During his two terms as president from 1829 to 1837, Andrew Jackson significantly increased the power of the presidency and of the federal government. Naturally instilled with strong and charismatic personality, Jackson was not shy about employing tactics that his predecessor had largely refrained from using. These included frequently using the presidential veto, ignoring the Supreme Court when it suited him, and asserting federal authority over the states. Given Jackson’s bold actions and manner as president—especially in relation of the restraint exhibited by the six presidents who preceded him in that office—his enemies were somewhat justified in calling him an autocrat. The claim that Jackson was a tyrant (which was also commonly voiced during his tenure) is more open to debate, however.
How did Jackson’s use of the veto and belligerent relationship with the Supreme Court set him apart?

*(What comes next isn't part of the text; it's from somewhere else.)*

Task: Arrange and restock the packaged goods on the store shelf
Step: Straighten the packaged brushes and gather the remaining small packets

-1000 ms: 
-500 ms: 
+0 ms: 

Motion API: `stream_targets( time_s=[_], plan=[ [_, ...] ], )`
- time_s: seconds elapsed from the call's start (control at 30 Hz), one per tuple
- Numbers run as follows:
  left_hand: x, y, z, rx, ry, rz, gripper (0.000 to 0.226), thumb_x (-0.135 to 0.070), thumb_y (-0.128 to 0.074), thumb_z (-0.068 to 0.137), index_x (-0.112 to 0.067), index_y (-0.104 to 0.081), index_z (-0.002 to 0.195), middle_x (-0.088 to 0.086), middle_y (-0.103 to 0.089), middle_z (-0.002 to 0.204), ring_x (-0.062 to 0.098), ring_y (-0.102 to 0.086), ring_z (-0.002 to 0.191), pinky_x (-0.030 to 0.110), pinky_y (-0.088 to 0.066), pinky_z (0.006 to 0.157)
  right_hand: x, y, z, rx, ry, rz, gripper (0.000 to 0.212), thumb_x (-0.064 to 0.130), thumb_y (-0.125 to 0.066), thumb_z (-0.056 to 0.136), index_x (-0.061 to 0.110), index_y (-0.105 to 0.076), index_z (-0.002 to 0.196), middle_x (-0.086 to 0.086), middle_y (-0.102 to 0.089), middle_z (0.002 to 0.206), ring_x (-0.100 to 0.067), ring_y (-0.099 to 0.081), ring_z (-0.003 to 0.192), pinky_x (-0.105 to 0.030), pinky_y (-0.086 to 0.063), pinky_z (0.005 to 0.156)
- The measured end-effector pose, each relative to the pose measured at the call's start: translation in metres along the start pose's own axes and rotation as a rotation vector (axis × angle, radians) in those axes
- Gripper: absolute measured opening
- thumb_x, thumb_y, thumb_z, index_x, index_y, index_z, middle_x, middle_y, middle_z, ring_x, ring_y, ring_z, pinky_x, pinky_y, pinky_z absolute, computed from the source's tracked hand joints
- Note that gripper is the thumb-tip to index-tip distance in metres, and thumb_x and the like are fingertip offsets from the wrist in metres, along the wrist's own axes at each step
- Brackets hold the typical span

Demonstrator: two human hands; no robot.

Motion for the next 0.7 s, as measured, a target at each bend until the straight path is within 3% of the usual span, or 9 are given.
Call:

Jackson not only used the veto more than any previous president ever had to that point, but he also wielded veto power in an entirely different way from previous presidents. Jackson’s actions regarding the Bank of the United States provide one example. Even though the Supreme Court had declared the Bank constitutional in 1819 in McCulloch v. Maryland, Jackson vetoed the act to renew the Bank’s charter. Regardless of the Supreme Court’s approval of the Bank, Jackson believed that it was harmful to the nation. No previous president had exercised veto power based merely on personal belief.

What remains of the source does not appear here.